This is for Problem Set 7, Part B. See also Novembre et al 2005.

Load some packages used in the analysis below:

library(geosphere)
library(ggplot2)
library(cowplot)
library(maps)
library(mvtnorm)

Load the CCR5 data:

ccr5 <- read.table("../data/CCR5/CCR5.freq.txt",header = TRUE)

Plot the distribution of allele frequencies:

hist(ccr5$Freq,breaks = 16)

Change longitudes greater than 180 to negative numbers:

ccr5$Long <- ifelse(ccr5$Long > 180,ccr5$Long - 360,ccr5$Long)

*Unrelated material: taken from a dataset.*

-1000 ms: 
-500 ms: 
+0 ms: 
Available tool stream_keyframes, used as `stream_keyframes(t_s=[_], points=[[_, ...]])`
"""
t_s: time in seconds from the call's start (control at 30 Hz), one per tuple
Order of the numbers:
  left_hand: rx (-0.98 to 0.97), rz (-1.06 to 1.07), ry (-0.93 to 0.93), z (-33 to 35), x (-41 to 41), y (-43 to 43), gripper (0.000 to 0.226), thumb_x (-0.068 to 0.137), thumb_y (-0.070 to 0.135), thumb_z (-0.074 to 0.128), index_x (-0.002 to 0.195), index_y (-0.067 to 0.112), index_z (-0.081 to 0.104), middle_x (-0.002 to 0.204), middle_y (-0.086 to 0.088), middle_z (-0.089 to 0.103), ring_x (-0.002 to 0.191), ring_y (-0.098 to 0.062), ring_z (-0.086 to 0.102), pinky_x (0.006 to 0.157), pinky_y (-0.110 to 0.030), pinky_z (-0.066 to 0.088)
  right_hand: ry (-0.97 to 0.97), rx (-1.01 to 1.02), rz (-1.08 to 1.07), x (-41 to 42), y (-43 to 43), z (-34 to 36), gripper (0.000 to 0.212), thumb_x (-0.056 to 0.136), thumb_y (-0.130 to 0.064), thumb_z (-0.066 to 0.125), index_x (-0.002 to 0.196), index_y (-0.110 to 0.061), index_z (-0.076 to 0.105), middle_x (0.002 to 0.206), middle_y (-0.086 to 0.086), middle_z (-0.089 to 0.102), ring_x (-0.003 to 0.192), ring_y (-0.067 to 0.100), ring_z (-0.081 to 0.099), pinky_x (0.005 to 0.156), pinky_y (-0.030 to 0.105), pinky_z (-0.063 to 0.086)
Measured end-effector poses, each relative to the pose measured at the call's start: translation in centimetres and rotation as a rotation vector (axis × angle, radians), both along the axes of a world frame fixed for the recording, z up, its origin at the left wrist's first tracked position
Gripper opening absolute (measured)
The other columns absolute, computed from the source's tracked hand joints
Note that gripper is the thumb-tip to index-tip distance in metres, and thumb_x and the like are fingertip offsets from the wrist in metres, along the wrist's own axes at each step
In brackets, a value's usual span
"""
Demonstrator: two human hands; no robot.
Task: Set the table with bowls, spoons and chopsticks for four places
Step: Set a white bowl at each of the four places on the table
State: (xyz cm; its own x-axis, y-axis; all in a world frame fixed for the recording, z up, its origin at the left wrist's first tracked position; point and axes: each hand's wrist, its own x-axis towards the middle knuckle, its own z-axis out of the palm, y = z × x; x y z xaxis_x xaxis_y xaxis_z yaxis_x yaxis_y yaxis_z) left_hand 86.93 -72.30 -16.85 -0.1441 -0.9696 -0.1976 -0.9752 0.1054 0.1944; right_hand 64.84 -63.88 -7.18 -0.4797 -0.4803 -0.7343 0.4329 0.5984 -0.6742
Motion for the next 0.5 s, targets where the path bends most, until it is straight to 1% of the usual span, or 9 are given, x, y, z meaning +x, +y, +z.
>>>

We will use this function below to plot the allele frequencies on a map of Europe (and parts of Asia):

draw_map <- function (dat)
  ggplot(dat,aes(x = Long,y = Lat)) +
    geom_path(data = map_data("world"),
              aes(x = long,y = lat,group = group),
              color = "gray",linewidth = 0.35) +
    xlim(c(-20,80)) +
    ylim(c(30,70)) +
    theme_cowplot(font_size = 12)

This plot shows the allele frequency data and the geographical locations where these data were obtained. Note that a few data points are not shown in this map.

draw_map(ccr5) +
  geom_point(shape = 21,color = "black",size = 2.5,
             mapping = aes(fill = Freq)) +
  scale_fill_gradient2(low = "deepskyblue",mid = "gold",high = "red",
                       midpoint = 0.1) +
  ggtitle("data")

Compute pairwise distances

Compute distances (in km) between the points. Dividing by 1,000 gives distance in km.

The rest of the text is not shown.